Setiap hari di Kota Kolam Batu, Ah Dai telah terbiasa membelah ombak, jadi dia sangat akrab dengan gerakan menebas. Dia mentransfer aliran Qi Sejati yang tak ada habisnya dari tubuhnya ke dalam lengannya, lalu mengayunkannya kembali. Suara dentingan bergema terus-menerus, saat Ah Dai dan Yan Shi mempertahankan posisi mereka dan saling menebas tanpa henti, mengubah pertarungan tersebut menjadi ajang adu kekuatan.
Setelah beberapa kali berbenturan, Ah Dai secara bertahap memegang kendali atas pertarungan. Pasokan Qi Sejati yang tiada henti dari Teknik Kehidupan-Kehidupan memungkinkannya untuk mempertahankan kekuatannya.
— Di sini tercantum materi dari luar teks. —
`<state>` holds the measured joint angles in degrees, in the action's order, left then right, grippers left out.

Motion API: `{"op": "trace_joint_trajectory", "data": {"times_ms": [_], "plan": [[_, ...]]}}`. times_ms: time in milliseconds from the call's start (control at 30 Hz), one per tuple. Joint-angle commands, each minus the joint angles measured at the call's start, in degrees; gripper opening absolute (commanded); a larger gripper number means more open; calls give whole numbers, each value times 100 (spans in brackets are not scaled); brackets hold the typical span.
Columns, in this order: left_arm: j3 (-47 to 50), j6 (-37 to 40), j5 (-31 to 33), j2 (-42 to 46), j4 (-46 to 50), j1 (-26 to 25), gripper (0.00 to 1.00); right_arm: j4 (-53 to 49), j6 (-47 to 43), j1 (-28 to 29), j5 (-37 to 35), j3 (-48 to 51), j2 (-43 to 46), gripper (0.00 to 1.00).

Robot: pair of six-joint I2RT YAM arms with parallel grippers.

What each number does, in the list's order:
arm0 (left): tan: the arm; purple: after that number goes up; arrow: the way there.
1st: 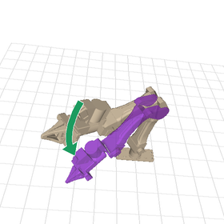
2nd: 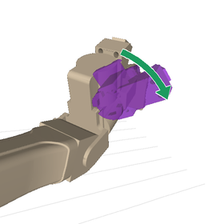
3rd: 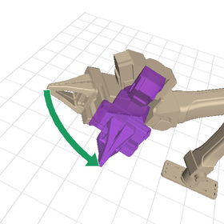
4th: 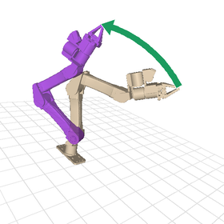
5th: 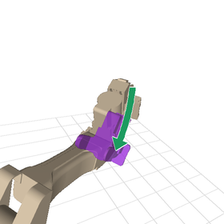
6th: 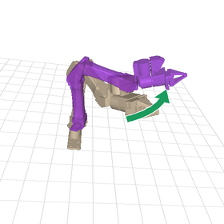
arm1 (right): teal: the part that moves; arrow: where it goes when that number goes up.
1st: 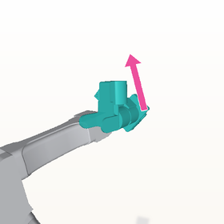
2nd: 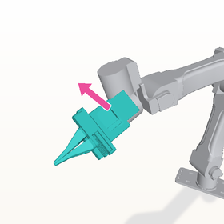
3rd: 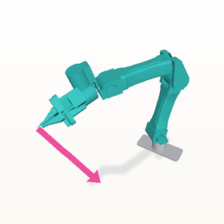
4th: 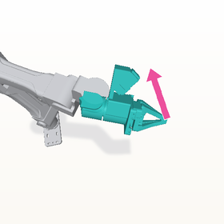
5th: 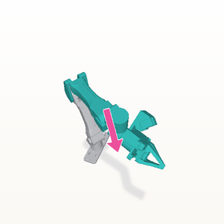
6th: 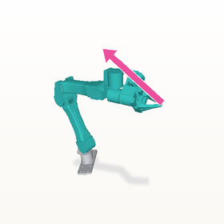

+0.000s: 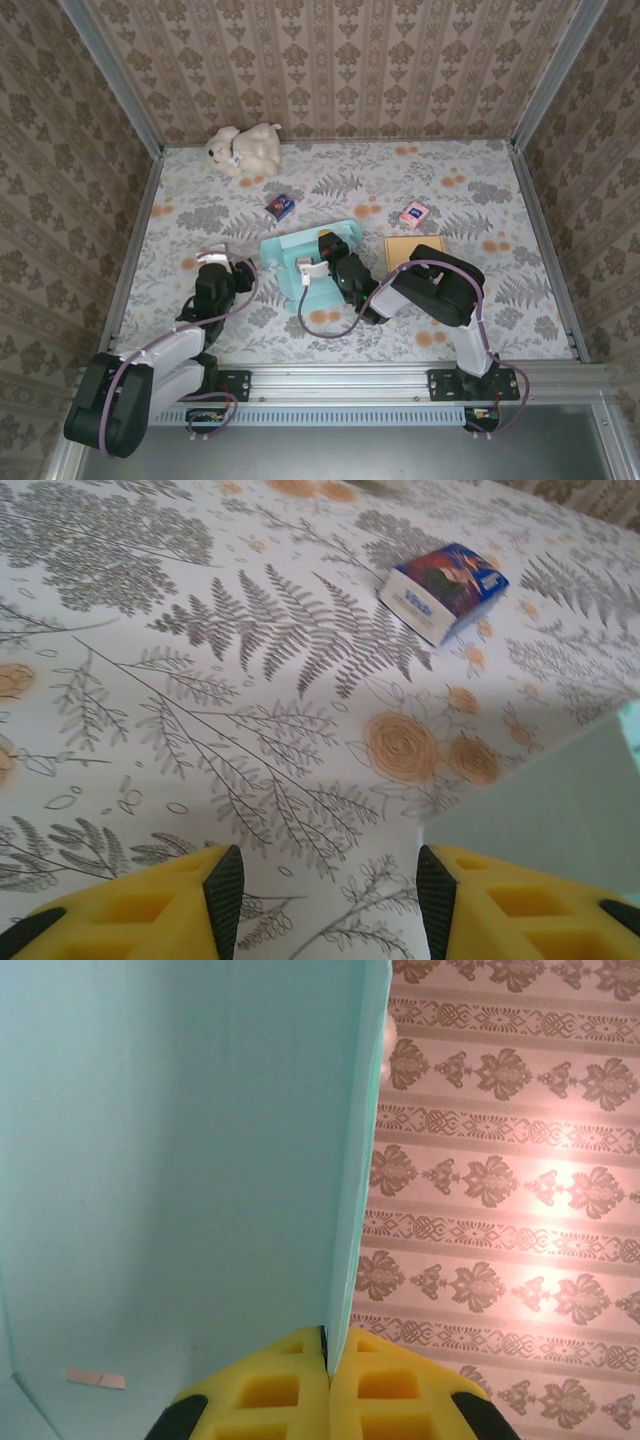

Dia juga memiliki keunggulan dalam mengayunkan Pedang Tian Gang yang lebih berat. Akhirnya, pada benturan kedelapan belas, pedang panjang Yan Shi patah oleh Ah Dai. Pedang Tian Gang, yang diselimuti oleh Qi Sejati yang mengintimidasi, meluncur lurus ke arah wajah Yan Shi. Terkejut, Ah Dai tidak berniat membunuh siapapun. Setelah beberapa kali berbenturan, dia merasakan semacam rasa persaudaraan terhadap Yan Shi. Dia mengerti bahwa tanpa sihir Xuan Yue, dia mungkin bukan pihak yang lebih kuat, terutama mengingat Yan Shi telah bertarung melawan Moon Scar dan telah menghabiskan banyak energinya. Dengan sentakan tajam pada pergelangan tangannya dan satu langkah ke kanan, dia dengan susah payah berhasil membelokkan Pedang Tian Gang menghujam ke tanah. Perubahan serangan yang tiba-tiba dalam kekuatan penuh itu memberikan tekanan besar pada tubuh Ah Dai, dan dia merasa seolah-olah dadanya baru saja dihantam oleh sebuah palu. Dia merasakan sedikit rasa manis di lidahnya dan memuntahkan seteguk darah.
Yan Shi tertegun. Dia belum pernah begitu dekat dengan kematian sebelumnya. Menatap Pedang Tian Gang yang tertancap separuh di dalam tanah, dia sangat tahu apa yang akan terjadi jika pedang itu mendarat di tubuhnya. Dia menjatuhkan pedangnya yang patah ke tanah.